Alleged serial killer's brother reveals why obstruction of justice charges are so important in masterful Trump insult

Alleged serial killer's brother reveals why obstruction of justice charges are so important in masterful Trump insult
President Donald J. Trump steps out of the motorcade during the 58th Presidential Inauguration parade in Washington, D.C., Jan. 20, 2017. More than 5,000 military members from across all branches of the armed forces of the United States, including Reserve and National Guard components, provided ceremonial support and Defense Support of Civil Authorities during the inaugural period. (DoD photo by U.S. Army Spc. Abigayle Marks)
News & Politics

Before special counsel Robert Mueller delivered the final report for his Russia investigation to Attorney General William Barr on Friday, March 22, the news media were wondering what Mueller would have to say on the subject of obstruction of justice. Barr, in a letter to Congress summarizing the report’s key finds, said that Mueller “left unresolved” the matter of whether or not President Donald Trump committed obstruction of justice during the Russia investigation. And real estate developer Douglas Durst, chairman of the Durst Organization and brother of suspected serial killer Robert Durst, noted how useful obstruction of justice charges can be for prosecutors in a Thursday morning tweet.


Robert Durst, now 75, has been suspected of homicides in different states, but not convicted. And Douglas Durst, in his Thursday tweet, posted that his brother “was acquitted of the underlying crime” of “homicide” but “convicted of obstruction of justice”—adding that “the world is safer for it.” The next homicide trial for Robert Durst is scheduled to start in September.

Animosity has long existed between Douglas Durst and fellow real estate developer Trump, who has insulted him on Twitter more than once. On December 10, 2014, Trump tweeted that he “is a disaster at operating the new World Trade Center,” referring to one of Douglas Durst’s real estate projects. Trump described Durst as a "terrible manager" in a separate tweet that same day.
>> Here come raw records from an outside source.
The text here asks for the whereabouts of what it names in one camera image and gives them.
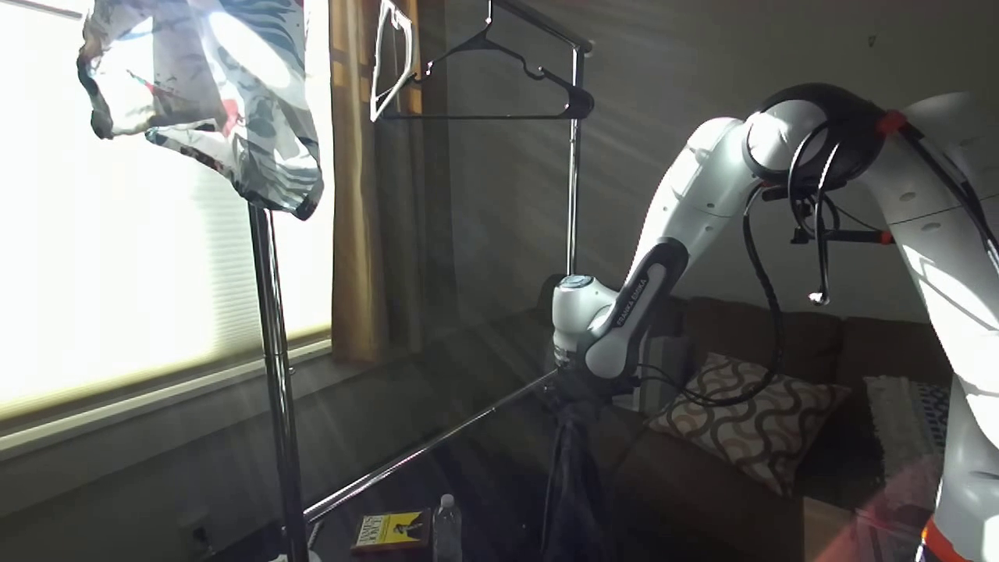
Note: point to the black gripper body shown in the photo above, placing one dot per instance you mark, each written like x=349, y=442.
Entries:
x=581, y=390

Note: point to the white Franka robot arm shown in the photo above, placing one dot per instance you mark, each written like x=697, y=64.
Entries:
x=697, y=187

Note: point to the grey white striped cloth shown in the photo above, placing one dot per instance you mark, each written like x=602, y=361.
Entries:
x=648, y=390

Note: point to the wave patterned throw pillow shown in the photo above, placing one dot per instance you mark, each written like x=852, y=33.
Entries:
x=759, y=426

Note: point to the clear water bottle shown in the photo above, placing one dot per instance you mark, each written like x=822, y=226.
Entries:
x=443, y=533

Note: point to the yellow box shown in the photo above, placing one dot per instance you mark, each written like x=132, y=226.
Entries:
x=389, y=530

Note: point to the tan curtain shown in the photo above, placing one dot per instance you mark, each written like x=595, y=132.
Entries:
x=347, y=206

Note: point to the chrome metal clothes rack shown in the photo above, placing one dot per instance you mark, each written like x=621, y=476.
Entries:
x=272, y=344

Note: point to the grey white printed garment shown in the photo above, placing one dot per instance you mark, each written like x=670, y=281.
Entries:
x=206, y=103

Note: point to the bright window with blind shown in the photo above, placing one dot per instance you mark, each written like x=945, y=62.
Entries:
x=103, y=259

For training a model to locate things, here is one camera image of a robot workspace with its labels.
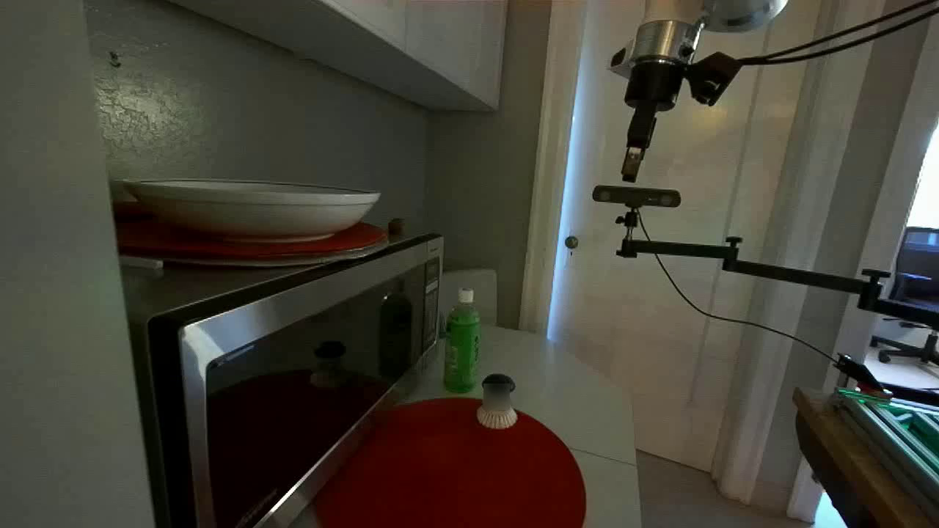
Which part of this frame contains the thin black camera cable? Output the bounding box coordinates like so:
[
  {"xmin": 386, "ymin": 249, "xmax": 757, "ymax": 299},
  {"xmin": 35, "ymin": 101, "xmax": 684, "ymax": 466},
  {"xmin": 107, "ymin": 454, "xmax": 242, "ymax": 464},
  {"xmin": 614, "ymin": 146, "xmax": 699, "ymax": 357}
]
[{"xmin": 633, "ymin": 215, "xmax": 845, "ymax": 368}]

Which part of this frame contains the stainless steel microwave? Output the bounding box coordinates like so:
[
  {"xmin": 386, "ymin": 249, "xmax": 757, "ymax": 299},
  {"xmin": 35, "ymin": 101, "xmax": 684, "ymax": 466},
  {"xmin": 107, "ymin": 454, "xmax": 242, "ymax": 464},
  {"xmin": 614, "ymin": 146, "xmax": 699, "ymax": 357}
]
[{"xmin": 121, "ymin": 233, "xmax": 448, "ymax": 528}]

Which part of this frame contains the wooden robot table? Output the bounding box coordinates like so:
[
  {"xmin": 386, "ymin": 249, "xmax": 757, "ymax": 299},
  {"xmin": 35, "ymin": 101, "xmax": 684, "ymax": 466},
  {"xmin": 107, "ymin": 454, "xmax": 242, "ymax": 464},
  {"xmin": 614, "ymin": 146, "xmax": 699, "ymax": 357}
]
[{"xmin": 793, "ymin": 385, "xmax": 939, "ymax": 528}]

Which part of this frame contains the green lit aluminium rail frame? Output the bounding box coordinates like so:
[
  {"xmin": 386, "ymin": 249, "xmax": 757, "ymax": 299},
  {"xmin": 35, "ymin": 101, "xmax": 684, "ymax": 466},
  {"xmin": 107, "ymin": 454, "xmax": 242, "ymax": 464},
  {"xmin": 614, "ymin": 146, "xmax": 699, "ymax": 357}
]
[{"xmin": 834, "ymin": 385, "xmax": 939, "ymax": 497}]

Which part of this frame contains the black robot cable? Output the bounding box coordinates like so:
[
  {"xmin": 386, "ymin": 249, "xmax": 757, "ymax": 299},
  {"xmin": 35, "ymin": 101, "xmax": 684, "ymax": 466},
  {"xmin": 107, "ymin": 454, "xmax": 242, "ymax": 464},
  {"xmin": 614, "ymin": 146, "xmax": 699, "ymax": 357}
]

Some of the tweets in response to Douglas Durst’s post reflected on the subject of obstruction of justice as it pertains to Trump. Twitter user @TristanloganT posted that there “was no obstruction” when former FBI Director James Comey was fired in 2017 and that counterintelligence investigations “can be stopped by the President any time since he is in charge of national security.” And Twitter user @PeterMDavies80, in response to @TristanloganT, posted, “Yeah, looking forward to every future Democrat just stopping any investigation they want and then hiding the report about it and claiming exoneration.”